TASK DIRECTIONS ▸ Count the lines below in which "target" appears, then give that number by itself.

PROVIDED MATERIAL ▸
-- -- --

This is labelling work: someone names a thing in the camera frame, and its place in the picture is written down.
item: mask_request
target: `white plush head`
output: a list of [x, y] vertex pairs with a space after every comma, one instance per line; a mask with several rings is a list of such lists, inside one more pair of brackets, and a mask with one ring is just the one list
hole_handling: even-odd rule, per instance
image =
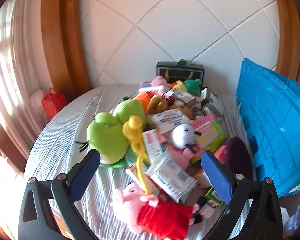
[[186, 148], [187, 144], [195, 143], [194, 129], [189, 124], [181, 124], [172, 131], [171, 140], [179, 148]]

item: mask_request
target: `sheer curtain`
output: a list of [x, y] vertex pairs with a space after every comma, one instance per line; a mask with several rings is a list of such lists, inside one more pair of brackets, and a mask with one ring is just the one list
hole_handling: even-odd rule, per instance
[[30, 96], [39, 90], [29, 33], [30, 0], [6, 0], [0, 9], [0, 123], [27, 159], [46, 124]]

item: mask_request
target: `white wall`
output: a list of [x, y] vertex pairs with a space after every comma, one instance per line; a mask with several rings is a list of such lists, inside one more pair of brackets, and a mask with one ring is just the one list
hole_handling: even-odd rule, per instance
[[30, 0], [31, 47], [40, 88], [42, 90], [48, 90], [52, 87], [52, 81], [43, 50], [40, 7], [41, 0]]
[[272, 69], [279, 47], [275, 0], [80, 0], [90, 81], [139, 83], [158, 61], [205, 66], [204, 85], [235, 92], [241, 61]]

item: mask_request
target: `red bag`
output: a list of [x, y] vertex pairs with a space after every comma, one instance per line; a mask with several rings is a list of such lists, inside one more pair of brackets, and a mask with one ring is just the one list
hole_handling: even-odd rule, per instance
[[57, 93], [54, 88], [49, 88], [49, 91], [44, 93], [41, 104], [48, 118], [52, 119], [68, 104], [68, 101], [64, 94]]

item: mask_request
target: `bed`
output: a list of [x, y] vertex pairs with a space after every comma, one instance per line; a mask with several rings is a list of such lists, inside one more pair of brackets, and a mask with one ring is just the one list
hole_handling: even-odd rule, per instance
[[[68, 172], [71, 167], [80, 162], [86, 152], [79, 153], [79, 146], [74, 141], [86, 140], [86, 128], [97, 112], [110, 111], [122, 101], [125, 95], [137, 90], [137, 85], [106, 85], [95, 88], [80, 96], [65, 107], [53, 118], [41, 133], [29, 156], [25, 179], [32, 176], [40, 180], [53, 179], [62, 172]], [[250, 150], [243, 123], [238, 114], [235, 95], [221, 97], [226, 114], [222, 125], [229, 137], [241, 138]], [[110, 207], [112, 190], [123, 189], [131, 181], [123, 169], [99, 168], [91, 180], [85, 194], [75, 203], [85, 222], [98, 238], [108, 239], [156, 239], [149, 233], [132, 234], [125, 224], [122, 224]], [[186, 204], [193, 204], [199, 189], [195, 188], [188, 197]], [[58, 212], [54, 200], [51, 207]], [[202, 239], [217, 221], [225, 208], [225, 204], [217, 208], [213, 216], [198, 225], [191, 226], [188, 239]], [[230, 237], [236, 236], [247, 217], [250, 203], [246, 202], [240, 219]]]

-- -- --

ANSWER AREA ▸ 5